■ Exercise directions
Print all the data below exactly, without images.

■ Data entries

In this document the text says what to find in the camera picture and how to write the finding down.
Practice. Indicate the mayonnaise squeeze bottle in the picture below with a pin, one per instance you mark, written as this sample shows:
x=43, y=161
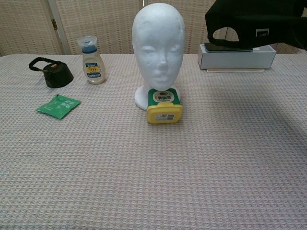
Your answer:
x=93, y=74

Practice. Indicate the woven bamboo folding screen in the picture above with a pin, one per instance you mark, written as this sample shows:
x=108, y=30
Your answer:
x=112, y=21

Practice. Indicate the green container with yellow lid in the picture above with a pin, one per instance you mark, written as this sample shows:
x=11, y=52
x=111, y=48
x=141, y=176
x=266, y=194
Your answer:
x=164, y=115

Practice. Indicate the black smartphone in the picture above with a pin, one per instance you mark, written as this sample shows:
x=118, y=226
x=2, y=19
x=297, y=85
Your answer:
x=223, y=49

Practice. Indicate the beige waffle-weave tablecloth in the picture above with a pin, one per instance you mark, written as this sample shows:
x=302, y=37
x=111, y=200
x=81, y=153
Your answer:
x=120, y=167

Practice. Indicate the white foam mannequin head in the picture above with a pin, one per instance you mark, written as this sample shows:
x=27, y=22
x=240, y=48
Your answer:
x=158, y=36

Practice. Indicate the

■ Task output
In this document the text says what to find in the camera picture and how to write the finding down.
Practice. Indicate the mayonnaise squeeze bottle in the picture below with a pin, one per instance you mark, written as this sample shows:
x=43, y=161
Your answer:
x=93, y=74

Practice. Indicate the woven bamboo folding screen in the picture above with a pin, one per instance you mark, written as this sample shows:
x=108, y=30
Your answer:
x=112, y=21

Practice. Indicate the green container with yellow lid in the picture above with a pin, one per instance you mark, written as this sample shows:
x=11, y=52
x=111, y=48
x=141, y=176
x=266, y=194
Your answer:
x=164, y=115

Practice. Indicate the black smartphone in the picture above with a pin, one per instance you mark, written as this sample shows:
x=118, y=226
x=2, y=19
x=297, y=85
Your answer:
x=223, y=49

Practice. Indicate the beige waffle-weave tablecloth in the picture above with a pin, one per instance you mark, written as this sample shows:
x=302, y=37
x=111, y=200
x=81, y=153
Your answer:
x=120, y=167

Practice. Indicate the white foam mannequin head in the picture above with a pin, one per instance you mark, written as this sample shows:
x=27, y=22
x=240, y=48
Your answer:
x=158, y=36

Practice. Indicate the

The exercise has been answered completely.